Sebuah hadis yang amat terkenal, "Dunia adalah penjara bagi orang beriman dan surga bagi orang kafir" (H.R Muslim), tentu familiar di telinga kita.
Secara zahir, setiap mukmin dibatasi oleh hukum halal-haram. Dan segala yang diharamkan bisa dinikmati sepuasnya di kehidupan mendatang (akhirat kelak). Sebagaimana pengharaman atas sex bebas dan arak. Di dunia (penjara) ini, setiap orang beriman dilarang oleh syari'at untuk mendekati (apalagi melakukan) hal-hal yang diharamkan.
Parahnya, ada beberapa yang memahami hadis ini bahwa orang beriman harus hidup penuh derita dan menyedihkan selama di dunia. Sedangkan segala bentuk kesenangan hanya boleh dinikmati oleh orang kafir saja. Tentu saja pemahaman seperti ini buntung, dan tidak tepat.
Namun demikian, sisi lain dalam memaknai penjara dunia ini tidaklah sekedar pembatasan halal dan haram saja.
Penggunaan analogi penjara oleh Rasulullah untuk menggambarkan hakikat dunia bagi orang beriman ternyata lebih luas lagi yang bahkan bisa dimengerti oleh orang awam sekalipun (jika ia membuka ketajaman rasanya).
Penjara adalah hal yang sangat tidak disukai oleh siapapun. Selain karena adanya pembatasan, tentu saja sebab penjara bukanlah tempat yang seharusnya bagi jiwa kita. Tempat yang seharusnya bagi orang beriman adalah surga yang tiada batas, yang dikelilingi oleh kesenangan dan tempat seharusnya jiwa berada.
Jiwa kita tahu persis dimana seharusnya tempatnya berada. Jika seorang mukmin sadar, bahwa tempat bagi jiwanya adalah surga, maka otomatis ia akan menganggap dunia sebagai tempat pengasingan. Karakter jiwa kita dibentuk oleh alam pikir dan rasa.
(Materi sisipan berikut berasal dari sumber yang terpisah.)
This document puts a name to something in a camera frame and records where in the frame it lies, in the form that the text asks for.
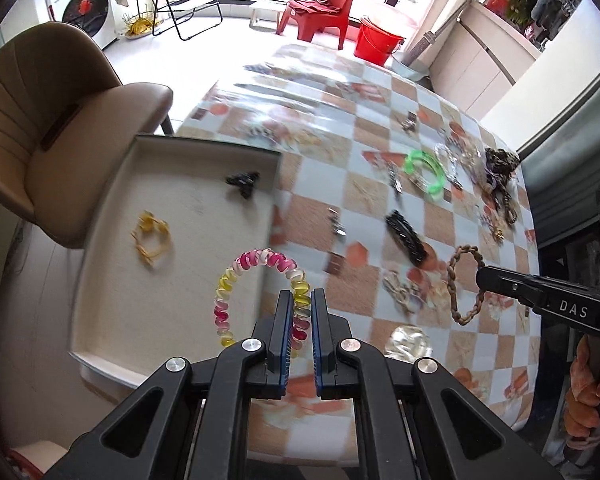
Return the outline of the right hand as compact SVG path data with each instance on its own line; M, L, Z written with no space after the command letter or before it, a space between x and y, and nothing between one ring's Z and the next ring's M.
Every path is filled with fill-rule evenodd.
M567 445L580 448L592 430L600 426L600 380L594 378L590 367L591 349L588 337L583 336L570 367L570 388L566 394L564 411Z

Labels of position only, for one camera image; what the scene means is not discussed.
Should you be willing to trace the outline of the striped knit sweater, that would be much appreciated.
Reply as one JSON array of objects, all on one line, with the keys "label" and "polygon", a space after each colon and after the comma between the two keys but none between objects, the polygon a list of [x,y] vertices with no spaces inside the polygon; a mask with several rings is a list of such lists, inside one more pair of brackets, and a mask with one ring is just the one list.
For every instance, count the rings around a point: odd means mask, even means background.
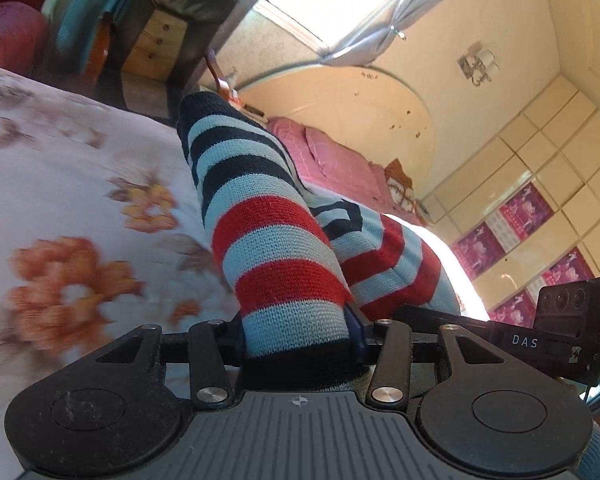
[{"label": "striped knit sweater", "polygon": [[286,148],[211,92],[181,100],[178,136],[214,260],[240,305],[250,370],[280,386],[350,388],[344,307],[390,314],[407,301],[449,314],[466,295],[402,223],[306,190]]}]

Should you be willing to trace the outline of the cream wardrobe with posters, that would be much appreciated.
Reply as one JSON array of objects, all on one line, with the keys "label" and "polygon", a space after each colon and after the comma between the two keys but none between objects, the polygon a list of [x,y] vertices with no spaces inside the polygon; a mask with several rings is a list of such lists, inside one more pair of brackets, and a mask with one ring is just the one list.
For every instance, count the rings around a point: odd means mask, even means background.
[{"label": "cream wardrobe with posters", "polygon": [[557,76],[422,202],[494,321],[600,276],[600,109]]}]

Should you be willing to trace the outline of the pink floral bed quilt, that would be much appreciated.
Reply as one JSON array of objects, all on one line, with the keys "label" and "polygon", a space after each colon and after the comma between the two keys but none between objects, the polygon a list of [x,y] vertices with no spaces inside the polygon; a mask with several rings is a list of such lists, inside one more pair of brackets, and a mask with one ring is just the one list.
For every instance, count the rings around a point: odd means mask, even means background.
[{"label": "pink floral bed quilt", "polygon": [[0,479],[21,390],[137,326],[236,309],[174,129],[0,69]]}]

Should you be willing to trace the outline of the cream arched headboard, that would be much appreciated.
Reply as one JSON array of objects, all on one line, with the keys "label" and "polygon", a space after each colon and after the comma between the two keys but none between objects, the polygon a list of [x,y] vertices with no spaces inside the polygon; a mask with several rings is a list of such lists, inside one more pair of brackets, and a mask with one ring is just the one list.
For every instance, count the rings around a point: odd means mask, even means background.
[{"label": "cream arched headboard", "polygon": [[415,196],[426,195],[437,147],[434,121],[396,77],[376,68],[313,64],[260,78],[238,93],[267,118],[320,129],[371,162],[387,166],[397,159]]}]

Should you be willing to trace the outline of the wooden drawer nightstand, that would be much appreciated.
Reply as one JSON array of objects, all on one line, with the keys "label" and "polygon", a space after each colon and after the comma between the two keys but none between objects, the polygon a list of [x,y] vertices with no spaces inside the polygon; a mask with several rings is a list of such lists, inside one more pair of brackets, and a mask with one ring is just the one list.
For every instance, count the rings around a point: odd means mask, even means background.
[{"label": "wooden drawer nightstand", "polygon": [[166,82],[180,55],[187,23],[156,9],[135,40],[122,73]]}]

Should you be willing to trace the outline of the grey window curtain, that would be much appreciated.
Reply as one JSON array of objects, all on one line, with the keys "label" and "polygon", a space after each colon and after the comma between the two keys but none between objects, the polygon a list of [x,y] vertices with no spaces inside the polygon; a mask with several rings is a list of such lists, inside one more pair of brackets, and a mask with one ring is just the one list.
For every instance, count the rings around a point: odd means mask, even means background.
[{"label": "grey window curtain", "polygon": [[388,0],[335,47],[321,54],[327,66],[364,66],[375,61],[399,37],[416,12],[439,0]]}]

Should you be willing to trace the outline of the wall lamp fixture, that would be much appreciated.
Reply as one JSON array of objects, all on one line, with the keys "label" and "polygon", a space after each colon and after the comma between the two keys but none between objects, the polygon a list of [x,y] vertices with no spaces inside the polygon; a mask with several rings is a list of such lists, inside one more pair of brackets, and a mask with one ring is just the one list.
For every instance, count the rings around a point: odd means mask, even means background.
[{"label": "wall lamp fixture", "polygon": [[464,77],[475,87],[480,87],[485,82],[491,82],[500,70],[494,54],[488,49],[461,56],[457,60],[457,65]]}]
Allah berfirman dalam Surah Yunus ayat 7, "Sesungguhnya oranghorang yang tidak mengharapkan (tidak percaya akan) pertemuan dengan Kami dan merasa puas dengan kehidupan dunia serta merasa tenteram dengan kehidupan itu dan orang-orang yang melalaikan ayat Kami".
Terang dalam ayat tersebut Allah menyebutkan bahwa orang kafir meyakini dunia ini adalah surga bagi jiwanya. Dimana ia bisa bebas melakukan apa saja dan juga merasa aman di dunia.
Sedang bagi orang beriman, dunia adalah penjara. Jiwanya akan terus merasa gusar di dunia dan 'berontak' ingin kembali ke rumahnya (surga).
Itulah juga orang beriman ketika nyawanya dicabut oleh malaikat, ia merasa senang. Karena saat jiwa terpisah dari raga duniawi, ia berasa terlepas dari penjara dan kembali menuju rumahnya. Bagaikan seorang tahanan yang divonis bebas, ia diantar oleh penjaga (sipir) keluar dari penjara. Betapa bahagianya ia melihat alam yang luas, menikmati kebebasannya.
Sedang jiwa orang kafir akan merenggang kesakitan sebab berontak pergi dari surga dunia nya. Firman Allah "Demi (malaikat-malaikat) yang mencabut nyawa dengan keras." (An Nazi'at: 1). Selain tidak rela meninggalkan surga dunianya, ia pun baru tersadar bahwa ternyata dunia ini bukanlah surga.